• [GOAL OF THE EXERCISE] Your task is to count the lines of the records that contain "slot". Answer with the number and nothing else.

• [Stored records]
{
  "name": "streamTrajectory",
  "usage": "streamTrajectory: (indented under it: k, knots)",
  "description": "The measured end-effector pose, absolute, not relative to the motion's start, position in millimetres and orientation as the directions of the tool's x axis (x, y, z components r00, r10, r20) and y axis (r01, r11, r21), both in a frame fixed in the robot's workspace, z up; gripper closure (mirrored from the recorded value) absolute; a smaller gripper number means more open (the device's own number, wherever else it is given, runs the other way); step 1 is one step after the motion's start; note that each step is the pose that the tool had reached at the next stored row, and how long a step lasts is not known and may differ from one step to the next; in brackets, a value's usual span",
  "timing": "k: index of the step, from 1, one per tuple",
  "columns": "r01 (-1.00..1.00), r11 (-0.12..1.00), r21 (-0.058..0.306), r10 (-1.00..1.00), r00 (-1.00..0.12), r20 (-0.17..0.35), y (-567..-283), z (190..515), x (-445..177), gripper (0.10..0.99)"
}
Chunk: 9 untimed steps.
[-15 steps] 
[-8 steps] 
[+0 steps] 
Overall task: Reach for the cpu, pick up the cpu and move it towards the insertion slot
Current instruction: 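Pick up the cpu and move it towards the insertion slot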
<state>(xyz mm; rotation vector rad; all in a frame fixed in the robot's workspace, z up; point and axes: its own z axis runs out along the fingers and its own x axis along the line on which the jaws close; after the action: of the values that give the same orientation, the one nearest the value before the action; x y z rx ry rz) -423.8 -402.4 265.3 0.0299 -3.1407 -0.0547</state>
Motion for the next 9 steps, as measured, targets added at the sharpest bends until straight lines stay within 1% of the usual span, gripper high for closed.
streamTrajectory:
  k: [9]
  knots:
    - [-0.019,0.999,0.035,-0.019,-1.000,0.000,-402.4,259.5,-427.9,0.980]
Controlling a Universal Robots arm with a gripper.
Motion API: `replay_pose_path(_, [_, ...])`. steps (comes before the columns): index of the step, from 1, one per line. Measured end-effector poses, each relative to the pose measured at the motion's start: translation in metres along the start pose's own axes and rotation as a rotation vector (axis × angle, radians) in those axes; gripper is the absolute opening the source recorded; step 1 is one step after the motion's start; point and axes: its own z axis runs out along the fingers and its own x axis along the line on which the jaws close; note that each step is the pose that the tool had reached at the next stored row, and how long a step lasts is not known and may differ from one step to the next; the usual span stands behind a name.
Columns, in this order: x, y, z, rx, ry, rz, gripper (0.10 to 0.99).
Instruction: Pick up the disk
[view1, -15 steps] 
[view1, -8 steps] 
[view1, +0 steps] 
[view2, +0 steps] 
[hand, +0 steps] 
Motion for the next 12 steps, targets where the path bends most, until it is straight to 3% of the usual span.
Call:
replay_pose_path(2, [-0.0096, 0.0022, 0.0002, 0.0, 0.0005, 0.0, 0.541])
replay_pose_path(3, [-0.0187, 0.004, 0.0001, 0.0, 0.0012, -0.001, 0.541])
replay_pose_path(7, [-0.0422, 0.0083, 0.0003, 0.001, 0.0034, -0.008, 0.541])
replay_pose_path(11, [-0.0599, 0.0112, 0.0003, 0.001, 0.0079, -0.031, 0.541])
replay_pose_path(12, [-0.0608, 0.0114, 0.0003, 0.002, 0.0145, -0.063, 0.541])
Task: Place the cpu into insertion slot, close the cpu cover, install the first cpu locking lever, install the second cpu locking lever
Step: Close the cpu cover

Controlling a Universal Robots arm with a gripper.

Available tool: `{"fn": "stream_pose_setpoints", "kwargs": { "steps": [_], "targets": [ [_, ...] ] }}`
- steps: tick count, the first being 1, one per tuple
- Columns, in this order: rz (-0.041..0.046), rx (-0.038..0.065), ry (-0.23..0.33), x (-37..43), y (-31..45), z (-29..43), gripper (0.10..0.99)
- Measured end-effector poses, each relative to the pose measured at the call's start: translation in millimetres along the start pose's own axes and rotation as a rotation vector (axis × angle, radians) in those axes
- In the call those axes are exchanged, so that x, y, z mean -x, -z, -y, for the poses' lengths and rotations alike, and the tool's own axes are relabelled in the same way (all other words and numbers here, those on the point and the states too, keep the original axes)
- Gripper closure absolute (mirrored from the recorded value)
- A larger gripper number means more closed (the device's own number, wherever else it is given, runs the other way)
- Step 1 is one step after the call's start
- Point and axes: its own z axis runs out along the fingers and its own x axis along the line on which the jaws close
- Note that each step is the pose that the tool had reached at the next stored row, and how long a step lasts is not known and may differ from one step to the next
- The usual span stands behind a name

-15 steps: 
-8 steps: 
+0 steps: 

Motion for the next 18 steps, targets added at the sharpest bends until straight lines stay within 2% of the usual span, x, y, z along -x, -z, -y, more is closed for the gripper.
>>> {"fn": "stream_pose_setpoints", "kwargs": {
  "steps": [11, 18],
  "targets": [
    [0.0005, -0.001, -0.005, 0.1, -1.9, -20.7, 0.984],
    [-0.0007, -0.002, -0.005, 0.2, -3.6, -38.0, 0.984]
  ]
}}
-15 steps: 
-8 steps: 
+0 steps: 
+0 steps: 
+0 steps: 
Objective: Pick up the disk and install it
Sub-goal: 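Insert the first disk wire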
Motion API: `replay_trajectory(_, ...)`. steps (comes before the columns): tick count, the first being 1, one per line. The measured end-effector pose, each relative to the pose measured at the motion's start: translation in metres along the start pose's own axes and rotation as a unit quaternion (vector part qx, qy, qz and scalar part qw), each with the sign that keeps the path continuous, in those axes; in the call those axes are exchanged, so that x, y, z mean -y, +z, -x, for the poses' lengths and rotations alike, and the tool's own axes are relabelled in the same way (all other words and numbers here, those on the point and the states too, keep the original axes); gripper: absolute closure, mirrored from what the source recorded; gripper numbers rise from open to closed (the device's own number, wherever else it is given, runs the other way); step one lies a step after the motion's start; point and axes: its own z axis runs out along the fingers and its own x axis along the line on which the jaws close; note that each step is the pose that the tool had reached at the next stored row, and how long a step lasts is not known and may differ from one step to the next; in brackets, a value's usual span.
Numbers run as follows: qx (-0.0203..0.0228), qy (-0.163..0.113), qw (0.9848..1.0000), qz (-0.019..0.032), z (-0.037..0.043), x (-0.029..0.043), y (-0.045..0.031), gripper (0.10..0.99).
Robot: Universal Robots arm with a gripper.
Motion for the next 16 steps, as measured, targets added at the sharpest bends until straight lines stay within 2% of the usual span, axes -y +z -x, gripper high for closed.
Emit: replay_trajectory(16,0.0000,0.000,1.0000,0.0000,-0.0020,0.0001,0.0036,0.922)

• [REPLY] 3